WHAT IS BEING ASKED. Every line in the records below between the one holding "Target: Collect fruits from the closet" and the one holding "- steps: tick", inclusive, is to be set down exactly; all other lines are to be left out.

TASK INPUT.
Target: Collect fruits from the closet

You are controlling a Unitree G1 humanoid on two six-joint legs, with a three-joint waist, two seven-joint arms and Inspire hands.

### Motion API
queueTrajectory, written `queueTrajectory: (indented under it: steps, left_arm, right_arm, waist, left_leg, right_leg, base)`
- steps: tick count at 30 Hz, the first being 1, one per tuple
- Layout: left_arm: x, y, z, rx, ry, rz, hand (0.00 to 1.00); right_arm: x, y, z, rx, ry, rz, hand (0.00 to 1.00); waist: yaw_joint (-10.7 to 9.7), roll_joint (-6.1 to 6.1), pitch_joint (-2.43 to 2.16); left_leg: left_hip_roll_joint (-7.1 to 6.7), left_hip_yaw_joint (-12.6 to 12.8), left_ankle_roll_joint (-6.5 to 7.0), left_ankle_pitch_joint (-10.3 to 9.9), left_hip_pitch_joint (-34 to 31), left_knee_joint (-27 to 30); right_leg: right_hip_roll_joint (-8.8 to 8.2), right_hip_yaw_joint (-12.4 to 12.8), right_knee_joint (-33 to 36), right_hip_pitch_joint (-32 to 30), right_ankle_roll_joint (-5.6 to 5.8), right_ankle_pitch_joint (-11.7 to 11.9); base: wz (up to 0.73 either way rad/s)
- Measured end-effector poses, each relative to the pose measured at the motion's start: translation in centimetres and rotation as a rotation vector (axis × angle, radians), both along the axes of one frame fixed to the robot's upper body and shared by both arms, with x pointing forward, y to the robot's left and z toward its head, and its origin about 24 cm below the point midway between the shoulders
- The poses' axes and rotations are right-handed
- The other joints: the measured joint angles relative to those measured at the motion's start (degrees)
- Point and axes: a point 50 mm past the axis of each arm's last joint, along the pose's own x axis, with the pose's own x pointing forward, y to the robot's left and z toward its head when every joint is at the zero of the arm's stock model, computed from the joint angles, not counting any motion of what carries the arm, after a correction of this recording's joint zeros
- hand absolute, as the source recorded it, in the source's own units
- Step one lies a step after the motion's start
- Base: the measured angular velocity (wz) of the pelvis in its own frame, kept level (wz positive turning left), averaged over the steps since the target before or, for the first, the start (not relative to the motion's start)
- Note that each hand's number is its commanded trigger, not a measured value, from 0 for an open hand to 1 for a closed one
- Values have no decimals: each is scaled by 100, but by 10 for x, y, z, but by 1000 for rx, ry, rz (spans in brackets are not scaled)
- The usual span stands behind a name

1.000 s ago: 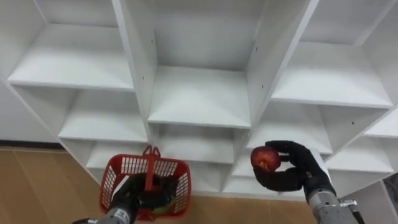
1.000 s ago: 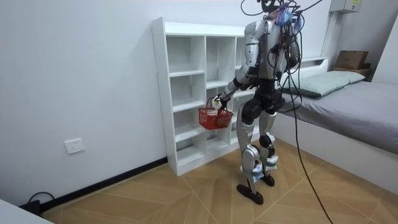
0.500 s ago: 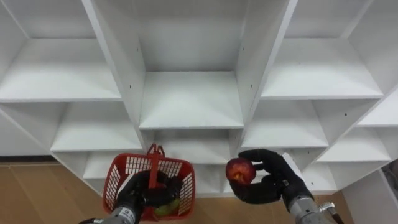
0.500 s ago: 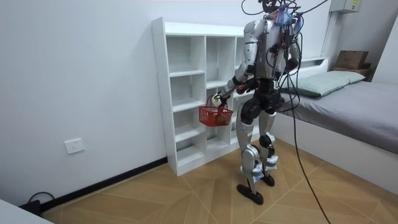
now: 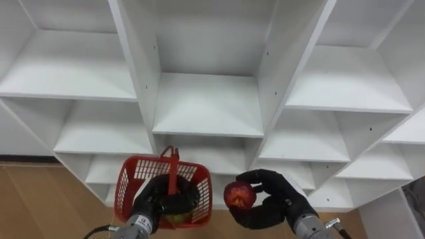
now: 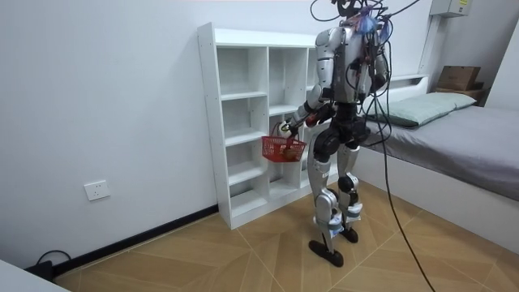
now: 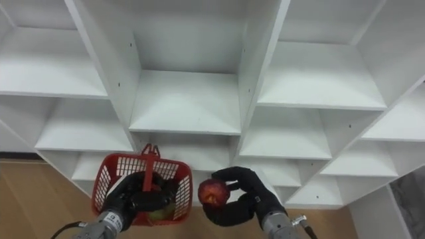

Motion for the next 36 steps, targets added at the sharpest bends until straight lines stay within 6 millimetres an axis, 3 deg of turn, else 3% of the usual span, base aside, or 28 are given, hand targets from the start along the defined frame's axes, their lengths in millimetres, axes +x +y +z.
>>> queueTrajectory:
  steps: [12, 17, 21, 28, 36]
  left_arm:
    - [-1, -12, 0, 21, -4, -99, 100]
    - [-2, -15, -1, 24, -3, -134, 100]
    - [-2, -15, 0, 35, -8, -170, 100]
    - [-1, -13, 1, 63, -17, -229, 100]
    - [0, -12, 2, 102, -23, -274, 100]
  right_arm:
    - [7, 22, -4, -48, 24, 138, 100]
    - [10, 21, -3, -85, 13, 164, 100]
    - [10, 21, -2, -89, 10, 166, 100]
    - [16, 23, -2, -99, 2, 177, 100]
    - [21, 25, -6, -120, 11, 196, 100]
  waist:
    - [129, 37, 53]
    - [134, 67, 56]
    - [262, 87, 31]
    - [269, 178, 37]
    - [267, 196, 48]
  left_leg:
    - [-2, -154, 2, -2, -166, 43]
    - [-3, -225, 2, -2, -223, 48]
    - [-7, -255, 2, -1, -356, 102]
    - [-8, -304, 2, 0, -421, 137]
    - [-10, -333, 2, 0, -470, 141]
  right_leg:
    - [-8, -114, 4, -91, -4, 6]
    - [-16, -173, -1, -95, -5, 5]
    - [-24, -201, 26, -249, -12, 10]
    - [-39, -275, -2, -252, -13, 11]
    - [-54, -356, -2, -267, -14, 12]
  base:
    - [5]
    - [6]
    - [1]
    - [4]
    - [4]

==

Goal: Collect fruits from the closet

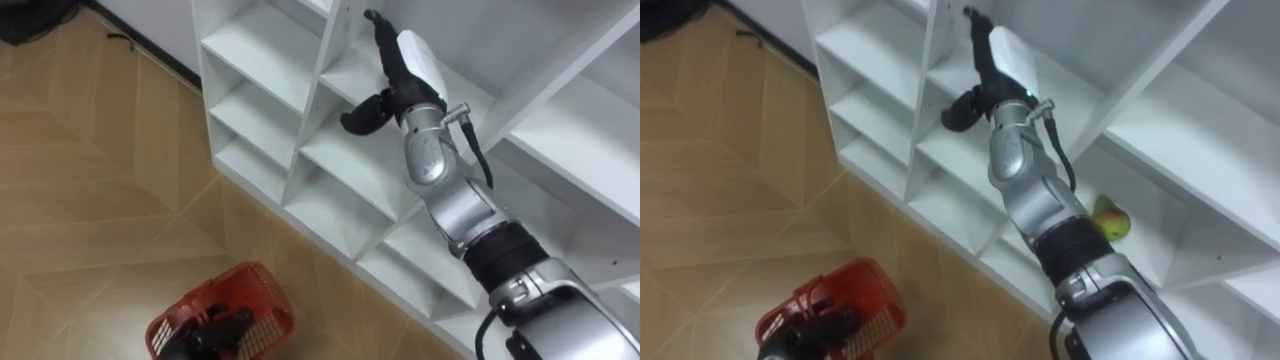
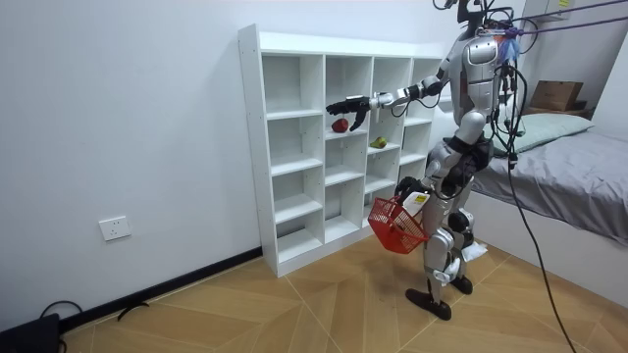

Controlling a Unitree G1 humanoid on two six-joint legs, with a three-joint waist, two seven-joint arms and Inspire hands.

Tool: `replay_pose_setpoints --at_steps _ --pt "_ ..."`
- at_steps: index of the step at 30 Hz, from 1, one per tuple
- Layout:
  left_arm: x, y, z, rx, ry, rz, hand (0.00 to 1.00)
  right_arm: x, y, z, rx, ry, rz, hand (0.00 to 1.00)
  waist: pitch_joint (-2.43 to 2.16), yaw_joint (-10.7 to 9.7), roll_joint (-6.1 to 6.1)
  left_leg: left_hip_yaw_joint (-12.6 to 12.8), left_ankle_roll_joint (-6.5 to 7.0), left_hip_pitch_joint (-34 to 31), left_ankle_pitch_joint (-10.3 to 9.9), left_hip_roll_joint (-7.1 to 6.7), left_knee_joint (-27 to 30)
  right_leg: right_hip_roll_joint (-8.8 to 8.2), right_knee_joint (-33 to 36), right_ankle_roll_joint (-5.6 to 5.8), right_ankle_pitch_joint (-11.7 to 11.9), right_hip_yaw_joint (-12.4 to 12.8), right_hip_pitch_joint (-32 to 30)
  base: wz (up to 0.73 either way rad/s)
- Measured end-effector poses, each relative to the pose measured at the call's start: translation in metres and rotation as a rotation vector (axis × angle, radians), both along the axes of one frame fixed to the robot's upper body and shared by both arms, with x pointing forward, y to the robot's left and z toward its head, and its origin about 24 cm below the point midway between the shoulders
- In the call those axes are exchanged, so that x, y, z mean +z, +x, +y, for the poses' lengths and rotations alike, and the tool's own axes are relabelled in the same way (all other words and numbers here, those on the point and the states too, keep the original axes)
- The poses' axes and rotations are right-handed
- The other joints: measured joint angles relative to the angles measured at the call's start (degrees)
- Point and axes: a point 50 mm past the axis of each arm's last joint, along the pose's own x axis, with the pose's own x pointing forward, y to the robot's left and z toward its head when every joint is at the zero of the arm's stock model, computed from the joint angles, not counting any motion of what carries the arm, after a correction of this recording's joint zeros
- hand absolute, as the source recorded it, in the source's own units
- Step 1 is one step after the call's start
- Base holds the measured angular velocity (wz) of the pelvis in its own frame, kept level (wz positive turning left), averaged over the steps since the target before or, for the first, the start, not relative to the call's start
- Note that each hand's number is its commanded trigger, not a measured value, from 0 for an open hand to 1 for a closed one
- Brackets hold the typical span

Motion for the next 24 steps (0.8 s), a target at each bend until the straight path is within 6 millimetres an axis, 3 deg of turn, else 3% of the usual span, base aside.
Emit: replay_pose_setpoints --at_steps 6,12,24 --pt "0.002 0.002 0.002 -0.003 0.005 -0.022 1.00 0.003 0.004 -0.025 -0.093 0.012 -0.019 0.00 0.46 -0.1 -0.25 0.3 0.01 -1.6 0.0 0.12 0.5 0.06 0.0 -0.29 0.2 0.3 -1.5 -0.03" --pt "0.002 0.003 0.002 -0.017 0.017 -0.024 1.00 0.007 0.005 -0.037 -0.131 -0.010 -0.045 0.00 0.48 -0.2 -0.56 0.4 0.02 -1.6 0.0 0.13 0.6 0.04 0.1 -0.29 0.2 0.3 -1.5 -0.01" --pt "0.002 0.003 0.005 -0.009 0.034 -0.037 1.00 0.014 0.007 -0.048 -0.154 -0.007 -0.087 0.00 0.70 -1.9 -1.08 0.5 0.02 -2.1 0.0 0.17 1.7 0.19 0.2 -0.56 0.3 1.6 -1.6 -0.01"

RESULT FOR THIS EXERCISE.
Target: Collect fruits from the closet

You are controlling a Unitree G1 humanoid on two six-joint legs, with a three-joint waist, two seven-joint arms and Inspire hands.

### Motion API
queueTrajectory, written `queueTrajectory: (indented under it: steps, left_arm, right_arm, waist, left_leg, right_leg, base)`
- steps: tick count at 30 Hz, the first being 1, one per tuple

This output has been given in full.